Marise Ann Millicent Chamberlain  (born 5 December 1935) is a former New Zealand middle-distance runner. She is the only New Zealand woman to win an Olympic medal in  track athletics (Lorraine Moller won a medal in the marathon). She set world records over 440 yards, 400 metres and 1 mile.

At the 1962 British Empire and Commonwealth Games in Perth, Western Australia, she won a silver medal over 880 yards, behind Australian Dixie Willis.
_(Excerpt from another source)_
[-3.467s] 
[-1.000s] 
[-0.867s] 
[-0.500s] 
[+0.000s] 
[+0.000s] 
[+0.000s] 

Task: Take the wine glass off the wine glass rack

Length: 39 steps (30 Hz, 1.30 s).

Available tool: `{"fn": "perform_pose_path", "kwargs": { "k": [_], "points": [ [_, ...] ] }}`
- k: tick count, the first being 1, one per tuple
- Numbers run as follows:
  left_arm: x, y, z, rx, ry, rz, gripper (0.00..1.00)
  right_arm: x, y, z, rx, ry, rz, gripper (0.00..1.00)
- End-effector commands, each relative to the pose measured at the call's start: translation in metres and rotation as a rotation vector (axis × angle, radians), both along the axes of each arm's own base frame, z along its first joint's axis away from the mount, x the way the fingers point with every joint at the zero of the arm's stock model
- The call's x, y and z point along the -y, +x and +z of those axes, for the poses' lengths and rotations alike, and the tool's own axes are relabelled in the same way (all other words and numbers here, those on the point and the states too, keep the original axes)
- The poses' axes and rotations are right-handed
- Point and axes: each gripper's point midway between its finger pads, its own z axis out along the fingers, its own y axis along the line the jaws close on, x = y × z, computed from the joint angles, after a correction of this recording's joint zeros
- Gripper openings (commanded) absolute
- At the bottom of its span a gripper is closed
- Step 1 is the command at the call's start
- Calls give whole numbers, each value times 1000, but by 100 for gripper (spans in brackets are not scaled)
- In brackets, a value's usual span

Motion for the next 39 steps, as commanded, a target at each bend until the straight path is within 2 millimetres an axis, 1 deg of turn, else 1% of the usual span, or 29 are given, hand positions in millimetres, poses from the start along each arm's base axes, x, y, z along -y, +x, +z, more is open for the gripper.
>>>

Two years later, at the Summer Olympics in Tokyo, she won the bronze medal behind Ann Packer (gold) and Maryvonne Dupureur (silver), the top five runners beating the old Olympic record time set by Dupureur in the semifinals.

At the 1966 British Empire and Commonwealth Games in Kingston, Jamaica Chamberlain stumbled just before the finish line when leading in the 880 yds final and missed out on a medal.

In the 2003 Queen's Birthday Honours, Chamberlain was appointed a Member of the New Zealand Order of Merit, for services to athletics.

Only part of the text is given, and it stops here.